“— A neblina verde, como o guarda, é coisa que a gente tem de vencer para poder ver? — perguntei a Dom Juan, assim que nos sentamos sob a ramada dele, no dia 8 de agosto de 1969.
— Sim. A gente tem de vencer tudo — respondeu.
— Como posso vencer a neblina verde?
— Da mesma maneira que você devia ter vencido o guarda, deixando que ele virasse nada.
— O que devo fazer?
— Nada. Para você, a neblina verde é coisa muito mais fácil do que o guarda. O espírito do olho d’água gosta de você, enquanto que, certamente, não estava no seu temperamento lidar com o guarda. Você nunca viu o guarda, realmente.
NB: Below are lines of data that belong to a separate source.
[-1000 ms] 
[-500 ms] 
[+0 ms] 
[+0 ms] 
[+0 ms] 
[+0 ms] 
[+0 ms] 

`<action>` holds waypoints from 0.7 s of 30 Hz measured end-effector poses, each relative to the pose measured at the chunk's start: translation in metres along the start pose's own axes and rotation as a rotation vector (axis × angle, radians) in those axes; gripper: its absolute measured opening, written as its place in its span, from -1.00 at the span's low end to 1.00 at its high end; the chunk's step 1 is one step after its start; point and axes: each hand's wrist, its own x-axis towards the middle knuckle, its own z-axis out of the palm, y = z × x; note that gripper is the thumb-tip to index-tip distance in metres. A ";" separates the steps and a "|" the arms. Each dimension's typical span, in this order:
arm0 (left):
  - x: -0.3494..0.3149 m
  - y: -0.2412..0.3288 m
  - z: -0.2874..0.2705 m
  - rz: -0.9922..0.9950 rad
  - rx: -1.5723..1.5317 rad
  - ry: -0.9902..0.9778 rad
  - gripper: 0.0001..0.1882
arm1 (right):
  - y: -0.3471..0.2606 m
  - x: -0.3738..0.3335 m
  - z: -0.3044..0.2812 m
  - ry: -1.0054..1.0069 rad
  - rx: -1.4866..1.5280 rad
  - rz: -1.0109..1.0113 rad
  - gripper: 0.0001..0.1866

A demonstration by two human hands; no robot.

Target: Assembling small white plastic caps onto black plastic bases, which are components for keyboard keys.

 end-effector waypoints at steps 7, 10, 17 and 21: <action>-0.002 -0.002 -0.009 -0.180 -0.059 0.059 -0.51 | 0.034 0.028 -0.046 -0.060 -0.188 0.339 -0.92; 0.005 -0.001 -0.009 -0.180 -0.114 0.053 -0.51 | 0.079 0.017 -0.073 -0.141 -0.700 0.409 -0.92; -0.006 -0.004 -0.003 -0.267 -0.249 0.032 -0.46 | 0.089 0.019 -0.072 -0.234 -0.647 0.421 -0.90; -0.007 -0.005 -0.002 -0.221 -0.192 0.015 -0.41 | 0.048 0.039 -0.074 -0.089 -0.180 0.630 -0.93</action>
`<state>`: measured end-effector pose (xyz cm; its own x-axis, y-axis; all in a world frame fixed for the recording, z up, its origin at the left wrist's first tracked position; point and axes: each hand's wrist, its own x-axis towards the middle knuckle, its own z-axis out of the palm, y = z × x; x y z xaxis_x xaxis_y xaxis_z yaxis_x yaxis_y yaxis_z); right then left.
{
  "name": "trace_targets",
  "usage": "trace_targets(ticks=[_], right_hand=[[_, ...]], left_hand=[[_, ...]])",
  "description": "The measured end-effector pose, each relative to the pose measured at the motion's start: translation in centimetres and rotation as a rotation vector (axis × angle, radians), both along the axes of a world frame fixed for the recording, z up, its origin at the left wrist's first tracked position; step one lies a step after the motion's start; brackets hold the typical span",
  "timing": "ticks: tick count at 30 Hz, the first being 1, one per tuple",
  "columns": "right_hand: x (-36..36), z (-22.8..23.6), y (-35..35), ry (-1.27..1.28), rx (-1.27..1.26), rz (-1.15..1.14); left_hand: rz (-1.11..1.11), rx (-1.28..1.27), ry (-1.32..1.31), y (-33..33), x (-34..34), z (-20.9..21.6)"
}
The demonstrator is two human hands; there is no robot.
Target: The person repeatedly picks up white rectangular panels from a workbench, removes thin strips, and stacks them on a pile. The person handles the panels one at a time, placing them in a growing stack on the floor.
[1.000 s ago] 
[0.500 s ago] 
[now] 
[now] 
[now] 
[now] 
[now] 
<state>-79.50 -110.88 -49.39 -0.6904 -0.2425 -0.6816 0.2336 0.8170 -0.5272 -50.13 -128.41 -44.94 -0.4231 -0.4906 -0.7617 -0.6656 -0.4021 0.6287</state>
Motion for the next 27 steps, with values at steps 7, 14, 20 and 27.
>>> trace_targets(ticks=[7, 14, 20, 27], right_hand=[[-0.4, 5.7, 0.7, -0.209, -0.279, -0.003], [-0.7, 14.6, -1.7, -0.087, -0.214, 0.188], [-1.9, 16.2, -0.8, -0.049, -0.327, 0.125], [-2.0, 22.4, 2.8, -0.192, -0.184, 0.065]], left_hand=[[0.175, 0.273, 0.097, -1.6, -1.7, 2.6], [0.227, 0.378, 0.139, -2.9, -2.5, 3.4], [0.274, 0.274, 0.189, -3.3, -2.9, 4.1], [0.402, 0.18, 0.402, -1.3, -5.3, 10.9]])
— Talvez fosse porque eu não gostasse dele. E se eu encontrasse um guarda de quem eu gostasse? Deve haver gente que ache o guarda que eu vi lindo. Eles o venceriam por gostar dele?
— Não! Ainda não entendeu. Não importa que você goste ou não do guarda. Enquanto você sentir alguma coisa para com ele, o guarda ficará o mesmo, monstruoso, lindo, o que for. Se você não tiver nenhum sentimento para com ele, contrariamente o guarda se tornará nada e ainda estará lá diante de você.
A idéia de que uma coisa tão colossal como o guarda poderia tornar-se nada e continuar em frente de meus olhos não fazia sentido, em absoluto. Achei que era uma das premissas sem lógica do conhecimento de Dom Juan. No entanto, também senti que ele, se quisesse, podia explicá-lo. Insisti em perguntar o que ele queria dizer com aquilo.
— Pensava que o guarda fosse alguma coisa que você conhecia, é isso que eu quero dizer.
— Mas não pensei que fosse uma coisa que eu conhecia.
— Achou que era feio. O tamanho dele era aterrador. Era um monstro. Você sabe o que são todas essas coisas. Portanto, o guarda era sempre alguma coisa que você conhecia e, enquanto fosse assim, não o via. Já lhe disse, o guarda tinha de virar nada e, no entanto, linha de ficar diante de você. Tinha de estar ali e, ao mesmo tempo, tinha de ser nada.
— Como poderia isso acontecer, Dom Juan? O que você está dizendo é absurdo.
— É mesmo. Mas isso é ver. Não há realmente meio de falar sobre isso. Ver, como eu já disse antes, aprende-se vendo.”